● **What the exercise asks**
Every line of the data is to be output verbatim.
------------------------------------------------------------
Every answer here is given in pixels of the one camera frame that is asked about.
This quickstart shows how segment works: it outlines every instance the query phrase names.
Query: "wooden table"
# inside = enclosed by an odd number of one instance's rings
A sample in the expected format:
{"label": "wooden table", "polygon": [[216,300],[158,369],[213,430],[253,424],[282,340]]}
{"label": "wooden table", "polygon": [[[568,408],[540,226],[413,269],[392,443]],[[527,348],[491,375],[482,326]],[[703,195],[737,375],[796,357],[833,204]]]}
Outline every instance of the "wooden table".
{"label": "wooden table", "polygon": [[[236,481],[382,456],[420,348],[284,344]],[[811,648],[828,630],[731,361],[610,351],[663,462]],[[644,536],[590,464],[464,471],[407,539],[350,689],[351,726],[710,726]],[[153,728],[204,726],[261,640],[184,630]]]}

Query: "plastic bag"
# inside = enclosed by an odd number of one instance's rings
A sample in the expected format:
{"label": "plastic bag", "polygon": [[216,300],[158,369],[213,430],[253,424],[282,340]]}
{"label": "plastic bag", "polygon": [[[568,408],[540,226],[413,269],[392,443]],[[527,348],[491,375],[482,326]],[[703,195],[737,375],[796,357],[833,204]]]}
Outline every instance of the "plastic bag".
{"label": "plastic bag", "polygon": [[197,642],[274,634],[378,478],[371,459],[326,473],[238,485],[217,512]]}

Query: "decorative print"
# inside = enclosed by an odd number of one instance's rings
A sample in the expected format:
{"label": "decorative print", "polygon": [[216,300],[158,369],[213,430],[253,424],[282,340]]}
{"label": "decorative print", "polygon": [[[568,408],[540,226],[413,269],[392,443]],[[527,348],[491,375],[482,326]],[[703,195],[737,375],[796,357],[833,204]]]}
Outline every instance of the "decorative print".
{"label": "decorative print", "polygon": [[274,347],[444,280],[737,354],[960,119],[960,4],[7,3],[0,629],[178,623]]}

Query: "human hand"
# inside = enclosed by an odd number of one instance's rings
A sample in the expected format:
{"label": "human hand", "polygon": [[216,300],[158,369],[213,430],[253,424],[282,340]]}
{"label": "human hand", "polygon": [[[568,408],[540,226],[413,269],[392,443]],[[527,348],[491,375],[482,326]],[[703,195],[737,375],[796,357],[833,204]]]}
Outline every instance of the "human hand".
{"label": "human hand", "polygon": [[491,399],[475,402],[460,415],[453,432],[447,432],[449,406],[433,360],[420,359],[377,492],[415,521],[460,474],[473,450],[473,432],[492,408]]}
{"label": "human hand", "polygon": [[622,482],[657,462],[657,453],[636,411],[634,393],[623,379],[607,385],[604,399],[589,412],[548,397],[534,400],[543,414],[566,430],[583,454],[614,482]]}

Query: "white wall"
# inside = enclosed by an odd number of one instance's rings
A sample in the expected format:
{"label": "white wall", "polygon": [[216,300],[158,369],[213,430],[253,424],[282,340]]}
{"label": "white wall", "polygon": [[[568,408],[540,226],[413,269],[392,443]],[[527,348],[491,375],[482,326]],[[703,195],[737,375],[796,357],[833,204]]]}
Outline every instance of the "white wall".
------------------------------------------------------------
● **Completed exercise**
Every answer here is given in pixels of the one camera frame that is asked about.
This quickstart shows how segment works: it outlines every instance the query phrase names.
Query: "wooden table"
# inside = enclosed by an odd number of one instance's rings
A sample in the expected format:
{"label": "wooden table", "polygon": [[216,300],[158,369],[213,430],[253,424],[282,340]]}
{"label": "wooden table", "polygon": [[[568,408],[540,226],[413,269],[392,443]],[[527,348],[491,375],[482,326]],[[703,195],[737,375],[796,357],[833,204]]]}
Outline every instance of the "wooden table".
{"label": "wooden table", "polygon": [[[236,481],[382,456],[420,348],[284,344]],[[811,648],[828,630],[731,361],[610,351],[663,462]],[[644,536],[590,464],[464,471],[407,539],[350,689],[351,726],[710,726]],[[153,728],[204,726],[261,640],[184,630]]]}

Query: "plastic bag"
# inside = enclosed by an odd number of one instance's rings
A sample in the expected format:
{"label": "plastic bag", "polygon": [[216,300],[158,369],[213,430],[253,424],[282,340]]}
{"label": "plastic bag", "polygon": [[[568,408],[540,226],[413,269],[392,443]],[[527,348],[491,375],[482,326]],[[703,195],[737,375],[796,357],[833,204]]]}
Outline every instance of the "plastic bag".
{"label": "plastic bag", "polygon": [[197,642],[274,634],[378,478],[371,459],[326,473],[238,485],[217,512]]}

Query: "decorative print"
# inside = enclosed by an odd number of one instance's rings
A sample in the expected format:
{"label": "decorative print", "polygon": [[216,300],[158,369],[213,430],[253,424],[282,340]]}
{"label": "decorative print", "polygon": [[[568,408],[540,226],[413,269],[392,443]],[[527,348],[491,375],[482,326]],[[703,195],[737,375],[796,357],[833,204]]]}
Outline every instance of the "decorative print".
{"label": "decorative print", "polygon": [[274,347],[444,280],[737,354],[960,119],[960,4],[7,3],[0,629],[178,623]]}

Query: "human hand"
# inside = enclosed by an odd number of one instance's rings
A sample in the expected format:
{"label": "human hand", "polygon": [[216,300],[158,369],[213,430],[253,424],[282,340]]}
{"label": "human hand", "polygon": [[[568,408],[540,226],[413,269],[392,443]],[[527,348],[491,375],[482,326]],[[703,195],[737,375],[796,357],[833,204]]]}
Outline every instance of the "human hand".
{"label": "human hand", "polygon": [[491,399],[475,402],[460,415],[453,432],[447,432],[449,406],[433,360],[420,359],[377,492],[415,521],[460,474],[473,450],[473,432],[492,408]]}
{"label": "human hand", "polygon": [[622,482],[657,462],[657,453],[636,411],[634,393],[623,379],[607,385],[604,399],[589,412],[548,397],[534,400],[543,414],[566,430],[583,454],[614,482]]}

Query: "white wall"
# inside = enclosed by an odd number of one instance's rings
A sample in the expected format:
{"label": "white wall", "polygon": [[216,300],[158,369],[213,430],[253,424],[282,340]]}
{"label": "white wall", "polygon": [[[568,408],[540,226],[413,269],[392,443]],[[527,348],[491,375],[482,326]],[[703,195],[737,375],[796,357],[833,204]]]}
Outline every instance of the "white wall".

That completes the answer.